Удивительно: образ страдающего, изможденного Брюллова произвел на Юлию, похоже, очень сильное впечатление, потому что она обратила свое благосклонное внимание не на воплощение силы и здоровья, как следовало бы ожидать, а на изможденное лицо, лихорадочно блестящие глаза, болезненный румянец молодого тенора‑дебютанта Пери. Такое случается иногда со зрелыми красавицами. То ли неутоленный материнский инстинкт дает о себе знать, то ли ищет выхода переизбыток жизненных сил, которыми непременно нужно поделиться с другим, более слабым существом. То ли хочется оправдать свое слишком уж праздное существование, придать ему новый смысл тем, что ты, может быть, своей страстью вернешь к жизни обреченного…
Но если это не удалось с Брюлловым, почему должно было получиться с Джованни Пери?

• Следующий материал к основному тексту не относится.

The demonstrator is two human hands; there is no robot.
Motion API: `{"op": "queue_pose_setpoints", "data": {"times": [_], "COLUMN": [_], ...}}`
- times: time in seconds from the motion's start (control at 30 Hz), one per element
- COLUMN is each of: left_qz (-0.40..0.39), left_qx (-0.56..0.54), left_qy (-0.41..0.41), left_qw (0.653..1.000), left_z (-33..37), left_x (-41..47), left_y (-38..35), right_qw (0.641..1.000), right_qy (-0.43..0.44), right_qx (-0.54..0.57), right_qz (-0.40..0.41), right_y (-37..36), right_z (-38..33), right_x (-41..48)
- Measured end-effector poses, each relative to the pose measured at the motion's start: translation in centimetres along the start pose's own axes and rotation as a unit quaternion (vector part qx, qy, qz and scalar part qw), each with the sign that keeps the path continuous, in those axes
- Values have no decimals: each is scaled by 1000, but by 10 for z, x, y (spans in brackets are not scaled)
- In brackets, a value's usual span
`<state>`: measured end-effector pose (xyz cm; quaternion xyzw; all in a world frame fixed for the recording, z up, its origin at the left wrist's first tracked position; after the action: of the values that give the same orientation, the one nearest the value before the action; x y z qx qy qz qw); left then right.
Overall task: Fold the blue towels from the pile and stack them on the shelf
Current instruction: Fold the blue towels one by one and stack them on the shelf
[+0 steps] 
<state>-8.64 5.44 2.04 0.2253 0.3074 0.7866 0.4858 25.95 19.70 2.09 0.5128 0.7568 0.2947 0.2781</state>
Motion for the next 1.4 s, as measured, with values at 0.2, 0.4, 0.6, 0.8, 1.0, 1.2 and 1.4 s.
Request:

Господи, какие только слухи не ходили об этой связи! Якобы графиня Юлия просто‑напросто похитила бедного мальчика из театра после спектакля, во время которого его красота пронзила ей сердце. Будто бы слуги графини схватили его у артистического подъезда и втолкнули в карету. Не успел Джованни и слова сказать, как эччеленца[22] запечатала ему рот поцелуем… Что было дальше, можно догадаться.
Без труда.
Говорили также, что Джованни от бурной страсти так ослабел, что графиня на руках носит его из постели к столу и переносит обратно в постель. В конце концов стали болтать, якобы он вообще не покидает постели, однако любовница продолжает им наслаждаться…
Да мало ли что говорят о красавицах, которые уязвляют убогое воображение людей самим фактом своего существования!